Michael On Everything Else

Healing Young Men

The disengagement and disillusionment of young men can’t be healed or averted by suppressing their natural urges, but it might be possible to channel their male energy in ways that appeal to their sense of masculine pride.

(Garcia, 2008)

The wrong way to go about it:

http://www.cbsnews.com:

A hearing examiner supported the decision of a Baltimore-area school principal to suspend a 7-year-old boy for chewing a Pop Tart into the shape of a gun.

https://www.washingtonpost.com:

The parents of a 6-year-old Silver Spring boy are fighting the first-grader’s suspension from a Montgomery County public school for pointing his finger like a gun and saying “pow,” an incident school officials characterized in a disciplinary letter as a threat “to shoot a student.”

http://abc7news.com:

A 6-year-old boy is facing a three-day suspension from school because he pretended to shoot an imaginary bow and arrow during recess.
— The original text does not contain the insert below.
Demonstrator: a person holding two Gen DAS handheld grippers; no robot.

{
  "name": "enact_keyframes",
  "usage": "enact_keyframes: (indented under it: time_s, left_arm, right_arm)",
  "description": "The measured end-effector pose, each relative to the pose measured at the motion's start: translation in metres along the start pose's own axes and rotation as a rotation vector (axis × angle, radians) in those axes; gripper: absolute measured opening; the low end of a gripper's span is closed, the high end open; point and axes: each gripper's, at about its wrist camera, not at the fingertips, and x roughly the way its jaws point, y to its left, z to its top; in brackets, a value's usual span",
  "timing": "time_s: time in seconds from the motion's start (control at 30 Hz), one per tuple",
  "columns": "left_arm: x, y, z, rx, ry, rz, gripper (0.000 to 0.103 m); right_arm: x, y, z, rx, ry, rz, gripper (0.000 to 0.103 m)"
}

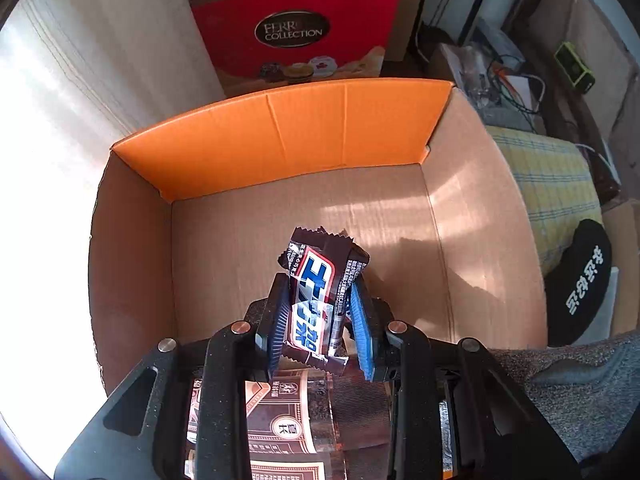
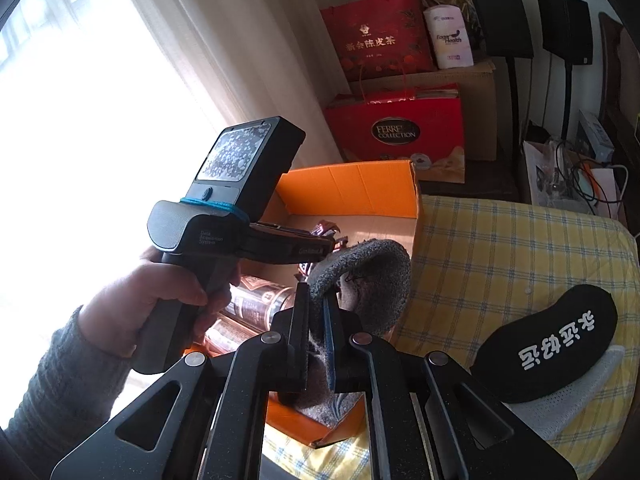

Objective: Organize objects
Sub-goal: 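Carry the brown bar into the box beside the Snickers while the right gripper carries the sock over, then open the right gripper to drop the dark grey sock into the box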

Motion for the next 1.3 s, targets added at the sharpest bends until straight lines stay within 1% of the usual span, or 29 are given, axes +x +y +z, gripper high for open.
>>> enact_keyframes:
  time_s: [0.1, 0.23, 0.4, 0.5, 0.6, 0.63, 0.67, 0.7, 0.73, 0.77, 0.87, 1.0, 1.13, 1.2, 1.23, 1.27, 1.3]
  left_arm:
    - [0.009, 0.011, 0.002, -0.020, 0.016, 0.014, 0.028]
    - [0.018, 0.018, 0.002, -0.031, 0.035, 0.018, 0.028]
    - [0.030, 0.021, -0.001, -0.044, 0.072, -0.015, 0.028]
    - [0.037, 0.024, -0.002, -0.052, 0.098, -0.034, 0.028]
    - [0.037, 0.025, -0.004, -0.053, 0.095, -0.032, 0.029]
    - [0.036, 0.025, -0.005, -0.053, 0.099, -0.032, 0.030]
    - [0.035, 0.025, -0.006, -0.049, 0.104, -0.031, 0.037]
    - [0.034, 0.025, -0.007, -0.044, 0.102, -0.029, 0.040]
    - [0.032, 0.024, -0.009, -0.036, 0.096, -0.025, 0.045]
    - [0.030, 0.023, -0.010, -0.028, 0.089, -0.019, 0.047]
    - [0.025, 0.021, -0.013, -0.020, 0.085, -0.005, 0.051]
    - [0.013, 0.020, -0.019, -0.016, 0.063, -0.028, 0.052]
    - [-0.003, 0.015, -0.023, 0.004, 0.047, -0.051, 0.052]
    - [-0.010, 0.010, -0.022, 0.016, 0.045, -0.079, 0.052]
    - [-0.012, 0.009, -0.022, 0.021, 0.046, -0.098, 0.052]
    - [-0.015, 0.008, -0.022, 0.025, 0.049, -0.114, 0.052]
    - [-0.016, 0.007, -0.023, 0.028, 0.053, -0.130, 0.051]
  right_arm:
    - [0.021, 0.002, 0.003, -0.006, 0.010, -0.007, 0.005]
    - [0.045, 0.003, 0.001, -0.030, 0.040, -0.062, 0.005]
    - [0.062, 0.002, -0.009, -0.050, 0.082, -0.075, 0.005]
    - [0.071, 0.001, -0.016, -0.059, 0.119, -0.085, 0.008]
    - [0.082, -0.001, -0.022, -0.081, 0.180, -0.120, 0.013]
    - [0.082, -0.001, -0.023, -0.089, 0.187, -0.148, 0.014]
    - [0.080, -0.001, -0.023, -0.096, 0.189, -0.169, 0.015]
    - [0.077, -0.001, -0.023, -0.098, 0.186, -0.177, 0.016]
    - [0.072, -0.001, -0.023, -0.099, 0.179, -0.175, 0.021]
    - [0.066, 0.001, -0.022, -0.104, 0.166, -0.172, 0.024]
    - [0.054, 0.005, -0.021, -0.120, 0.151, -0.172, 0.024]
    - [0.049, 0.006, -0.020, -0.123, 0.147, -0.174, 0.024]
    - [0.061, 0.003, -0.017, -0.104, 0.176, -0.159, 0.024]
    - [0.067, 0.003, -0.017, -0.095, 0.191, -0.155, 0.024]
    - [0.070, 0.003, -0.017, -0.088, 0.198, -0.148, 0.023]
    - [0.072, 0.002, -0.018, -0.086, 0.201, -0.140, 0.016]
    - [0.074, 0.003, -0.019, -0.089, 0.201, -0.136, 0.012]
http://www.nydailynews.com:

A second-grader in Colorado has been suspended from his elementary school for “throwing” an imaginary grenade during a harmless make-believe game he was playing called “rescue the world.”

Possible solutions:

When I was younger, I was a member of Big Brothers Big Sisters (BB/BS) and remember spending time with men who volunteered to be a stand-in father, of sorts. I only really remember a couple of things from my experience; one of the big brothers taught me how to play chess and another played video games with me (on an old Intellivision). I don’t recall any ‘long windy walks’ or the sort of overt mentoring and granted, I was pretty young — in my pre-teens. But I do remember that the men were married, were of calm demeanor, and were soft-spoken. I don’t know if there was intent in that, if my mother had a hand in picking them men or if it was random. But at any rate, I was exposed to men with stable, desirable, masculine traits and some of that was no-doubt mentally absorbed unconsciously.
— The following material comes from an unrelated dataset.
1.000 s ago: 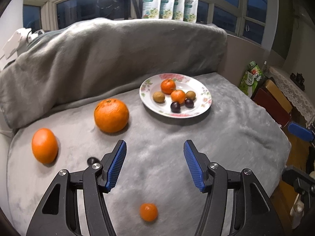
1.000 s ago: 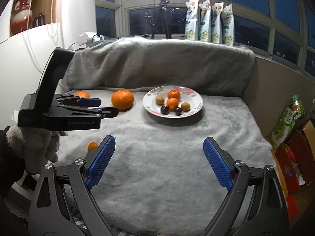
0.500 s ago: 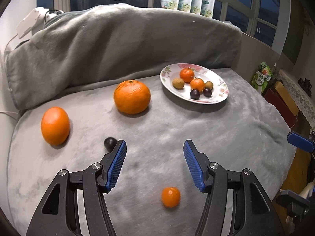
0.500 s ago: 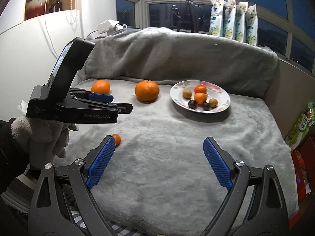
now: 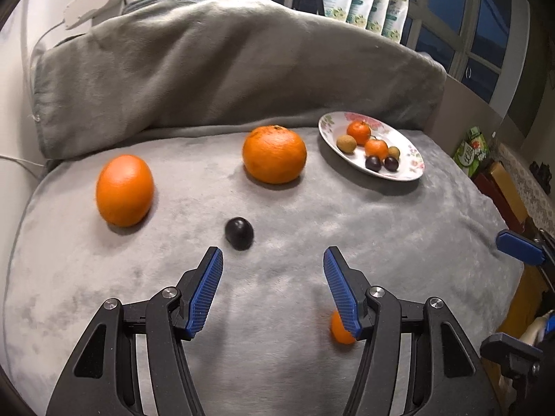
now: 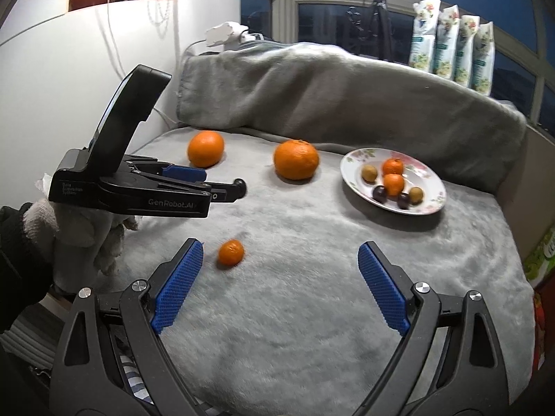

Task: Organize fruits
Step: 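Grasp the dark plum with the left gripper while the right gripper grasps a small mandarin, then carry the plum and small mandarin onto the white plate while both grippers open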

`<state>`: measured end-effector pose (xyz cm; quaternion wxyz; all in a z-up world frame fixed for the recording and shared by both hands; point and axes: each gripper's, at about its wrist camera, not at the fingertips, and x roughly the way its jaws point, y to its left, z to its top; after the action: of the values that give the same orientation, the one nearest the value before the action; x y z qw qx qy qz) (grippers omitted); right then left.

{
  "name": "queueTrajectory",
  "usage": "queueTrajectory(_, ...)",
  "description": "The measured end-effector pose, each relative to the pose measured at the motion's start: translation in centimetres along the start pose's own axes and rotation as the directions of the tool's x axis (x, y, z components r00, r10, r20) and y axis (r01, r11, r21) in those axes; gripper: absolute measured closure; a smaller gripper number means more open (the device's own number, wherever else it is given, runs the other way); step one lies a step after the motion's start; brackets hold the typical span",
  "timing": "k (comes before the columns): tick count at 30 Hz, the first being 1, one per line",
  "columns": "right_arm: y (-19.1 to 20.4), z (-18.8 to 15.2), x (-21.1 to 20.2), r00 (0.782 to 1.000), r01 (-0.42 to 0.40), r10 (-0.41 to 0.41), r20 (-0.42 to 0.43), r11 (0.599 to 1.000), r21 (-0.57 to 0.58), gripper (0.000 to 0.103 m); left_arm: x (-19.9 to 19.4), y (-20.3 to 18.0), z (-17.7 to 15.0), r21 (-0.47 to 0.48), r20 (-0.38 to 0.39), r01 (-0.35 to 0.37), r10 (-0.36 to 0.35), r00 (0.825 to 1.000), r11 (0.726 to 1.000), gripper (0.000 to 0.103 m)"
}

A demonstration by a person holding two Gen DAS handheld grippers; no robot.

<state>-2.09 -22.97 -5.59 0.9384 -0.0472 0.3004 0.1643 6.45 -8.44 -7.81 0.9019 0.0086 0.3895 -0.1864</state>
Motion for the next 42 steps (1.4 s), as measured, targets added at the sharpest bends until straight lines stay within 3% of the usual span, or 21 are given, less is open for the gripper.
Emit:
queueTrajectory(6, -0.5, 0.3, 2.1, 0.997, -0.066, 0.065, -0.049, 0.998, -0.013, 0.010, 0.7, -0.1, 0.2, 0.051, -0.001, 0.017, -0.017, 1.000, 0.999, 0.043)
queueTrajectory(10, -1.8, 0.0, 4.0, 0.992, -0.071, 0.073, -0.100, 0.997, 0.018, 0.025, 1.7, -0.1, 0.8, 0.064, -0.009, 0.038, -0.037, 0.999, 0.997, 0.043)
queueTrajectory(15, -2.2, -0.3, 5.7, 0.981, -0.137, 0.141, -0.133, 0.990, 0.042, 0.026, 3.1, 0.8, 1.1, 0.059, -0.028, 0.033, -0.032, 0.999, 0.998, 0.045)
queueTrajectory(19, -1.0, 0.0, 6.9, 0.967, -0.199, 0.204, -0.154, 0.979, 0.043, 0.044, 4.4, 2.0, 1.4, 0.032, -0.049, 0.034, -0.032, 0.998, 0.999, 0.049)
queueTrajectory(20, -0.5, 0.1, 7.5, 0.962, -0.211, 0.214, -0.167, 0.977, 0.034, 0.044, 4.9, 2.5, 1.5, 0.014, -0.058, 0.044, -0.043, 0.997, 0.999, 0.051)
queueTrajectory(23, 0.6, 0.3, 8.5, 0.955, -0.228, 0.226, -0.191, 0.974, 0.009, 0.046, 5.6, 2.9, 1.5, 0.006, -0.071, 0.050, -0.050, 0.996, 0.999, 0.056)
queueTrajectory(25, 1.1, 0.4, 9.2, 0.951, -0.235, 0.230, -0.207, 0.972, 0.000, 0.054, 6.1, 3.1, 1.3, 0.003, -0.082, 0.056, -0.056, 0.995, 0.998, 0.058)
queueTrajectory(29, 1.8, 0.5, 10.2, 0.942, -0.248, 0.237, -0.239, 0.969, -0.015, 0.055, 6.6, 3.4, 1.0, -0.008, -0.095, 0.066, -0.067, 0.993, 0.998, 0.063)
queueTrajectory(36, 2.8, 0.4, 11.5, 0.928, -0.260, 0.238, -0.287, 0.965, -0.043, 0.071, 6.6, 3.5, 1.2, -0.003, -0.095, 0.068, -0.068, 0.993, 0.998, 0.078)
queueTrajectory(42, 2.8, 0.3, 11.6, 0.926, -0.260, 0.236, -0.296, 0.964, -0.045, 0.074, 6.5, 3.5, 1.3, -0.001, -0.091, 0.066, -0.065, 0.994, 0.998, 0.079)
Programs like that help when the father is abscent. BB/BS still exists, as do others like Boys To Men, who have a very prescient statement:

The most important factor of whether a boy will thrive or struggle during his teenage years is determined by the quality of the male role models in his life. The most at risk boys have the most dysfunctional male role models.
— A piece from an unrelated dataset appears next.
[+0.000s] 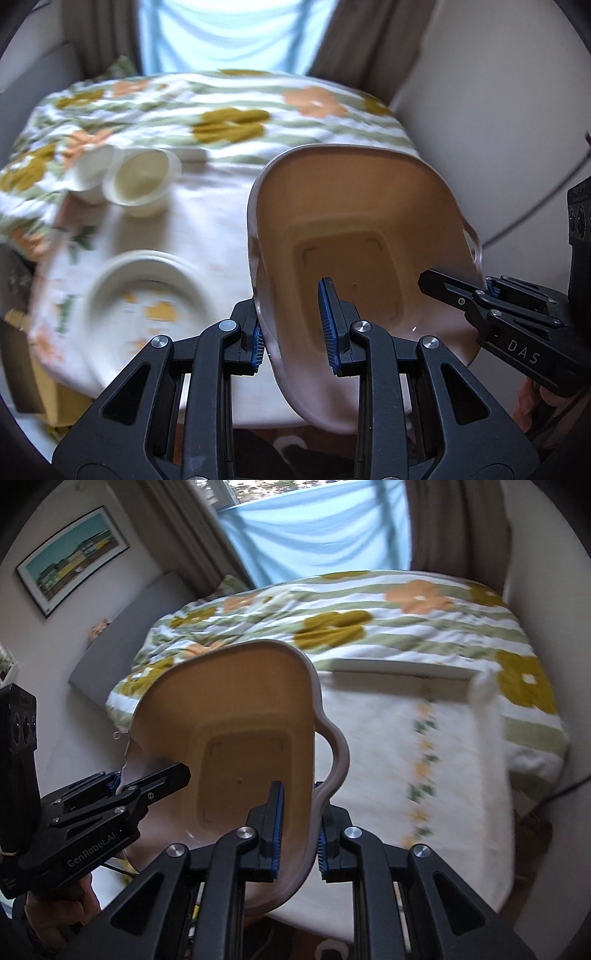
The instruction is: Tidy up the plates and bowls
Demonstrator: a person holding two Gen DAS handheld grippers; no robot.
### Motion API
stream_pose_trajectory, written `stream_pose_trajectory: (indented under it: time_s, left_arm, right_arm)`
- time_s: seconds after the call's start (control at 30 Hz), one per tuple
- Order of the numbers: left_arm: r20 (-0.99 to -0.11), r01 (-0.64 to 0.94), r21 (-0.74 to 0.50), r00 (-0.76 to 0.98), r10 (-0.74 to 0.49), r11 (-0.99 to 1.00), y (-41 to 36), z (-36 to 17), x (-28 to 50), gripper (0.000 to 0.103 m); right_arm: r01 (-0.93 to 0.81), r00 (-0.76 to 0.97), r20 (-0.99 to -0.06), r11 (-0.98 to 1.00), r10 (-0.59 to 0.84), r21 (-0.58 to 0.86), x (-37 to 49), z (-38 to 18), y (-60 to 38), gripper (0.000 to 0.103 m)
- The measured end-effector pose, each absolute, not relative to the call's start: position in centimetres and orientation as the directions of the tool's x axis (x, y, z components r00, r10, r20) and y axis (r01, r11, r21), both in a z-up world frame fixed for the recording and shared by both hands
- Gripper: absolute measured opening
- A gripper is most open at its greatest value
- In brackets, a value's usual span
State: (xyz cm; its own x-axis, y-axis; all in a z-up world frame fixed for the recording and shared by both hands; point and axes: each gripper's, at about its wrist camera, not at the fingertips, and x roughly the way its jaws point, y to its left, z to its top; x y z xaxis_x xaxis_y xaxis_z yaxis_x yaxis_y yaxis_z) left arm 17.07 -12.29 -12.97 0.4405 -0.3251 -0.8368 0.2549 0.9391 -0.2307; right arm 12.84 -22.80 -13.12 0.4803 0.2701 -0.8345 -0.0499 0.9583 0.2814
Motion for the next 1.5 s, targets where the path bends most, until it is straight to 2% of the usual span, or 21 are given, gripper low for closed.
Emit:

No doubt in the incidents I mentioned above, in which young boys were punished for being young boys, those punishing the ‘bad’ behavior of pretend violence believe they are doing society a favor by supressing precursors to real violent behavior. But they are missing the mark. What is actually happening is that violence, along with other harmful traits, have become the dominant perceptions of manhood in American culture.

there are some other things that we associate with men at their worst which became so dominant in cultural perceptions of manhood they kind of crowded out all the virtues. Lust, the capacity for violence, a capacity for mindless and occasionally dangerous competition. Cruelty. Insensitivity. Arrogance. All of which are qualities which I think you find in broken manhood. (Garcia, 2008, p. 101)

Just like it is wrong to say that women are bitchy and emotionally overcharged, it is wrong to say that men are violent and insensitive.

One traditional role of men has been one of ‘protector of the family.’ Our bodies are genetically built for it from a physical standpoint as well as an emotional standpoint. The changes in society that have changed that need for men to be the ‘protector of the family’ are very new and it will take time (generations) for those changes to preempt physical and emotional changes in men. During the transitional period, it’s critical that the course of evolvement for boys to men isn’t one in which natural behaviors are punished, but rather are acknowledged, understood, and redirected by an appropriate male role model — one who implicitly understands what the boy is experiencing physically, hormonally, mentally, etc. Women, unfortunately are unable to make this connection, any more than a man can help a girl understand what it means to become a woman.

As we experience one more young man perpetrating a Sandy Hook-type massacre, we are sensing that while male energy channeled well is our most constructive energy (inventors, CEOs, firefighters), male energy channeled poorly is our most destructive (mass murderers, rapists, serial killers).

(Farrell, 2014)

Boys are going to play with guns, play ‘cowboys and indians,’ etc. They are exploring roles for which they are genetically pre-disposed. Acknowledge it, understand it, and redirect it*.

  1. Garcia, G. (2008). The Decline of Men. HarperCollins.
  2. Farrell, D. W. (2014). The Myth of Male Power (Kindle Edition). Dr. Warren Farrell.